(Collected data)

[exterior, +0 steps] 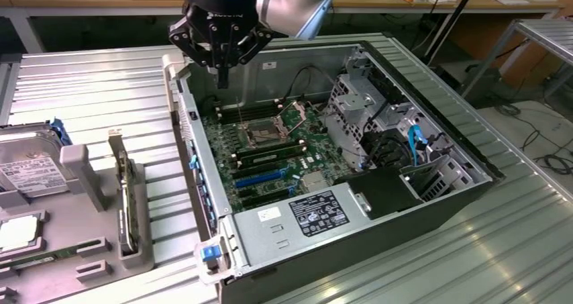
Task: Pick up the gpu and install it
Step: 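Reach for the gpu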
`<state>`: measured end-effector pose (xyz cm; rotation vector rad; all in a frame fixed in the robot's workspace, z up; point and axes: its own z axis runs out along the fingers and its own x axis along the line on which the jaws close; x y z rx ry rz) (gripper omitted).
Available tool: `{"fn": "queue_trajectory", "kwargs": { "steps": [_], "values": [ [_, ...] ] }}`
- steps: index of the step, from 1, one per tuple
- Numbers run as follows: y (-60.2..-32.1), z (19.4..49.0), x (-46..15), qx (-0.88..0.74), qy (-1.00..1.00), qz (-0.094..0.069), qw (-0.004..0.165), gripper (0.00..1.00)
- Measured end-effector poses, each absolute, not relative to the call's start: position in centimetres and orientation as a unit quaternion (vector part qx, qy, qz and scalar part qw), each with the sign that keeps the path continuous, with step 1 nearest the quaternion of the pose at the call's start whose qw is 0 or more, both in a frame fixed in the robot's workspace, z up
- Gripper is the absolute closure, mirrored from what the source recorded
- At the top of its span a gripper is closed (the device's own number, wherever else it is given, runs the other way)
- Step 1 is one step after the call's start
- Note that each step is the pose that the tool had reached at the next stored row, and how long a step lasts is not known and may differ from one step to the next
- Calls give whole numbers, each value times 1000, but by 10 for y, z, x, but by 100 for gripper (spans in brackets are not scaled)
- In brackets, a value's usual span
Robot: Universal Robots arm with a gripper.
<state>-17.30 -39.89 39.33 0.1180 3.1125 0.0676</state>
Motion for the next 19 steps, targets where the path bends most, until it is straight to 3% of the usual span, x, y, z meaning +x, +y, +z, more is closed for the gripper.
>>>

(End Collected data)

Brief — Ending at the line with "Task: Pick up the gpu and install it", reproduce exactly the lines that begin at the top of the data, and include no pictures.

Expected output —
[exterior, +0 steps] 
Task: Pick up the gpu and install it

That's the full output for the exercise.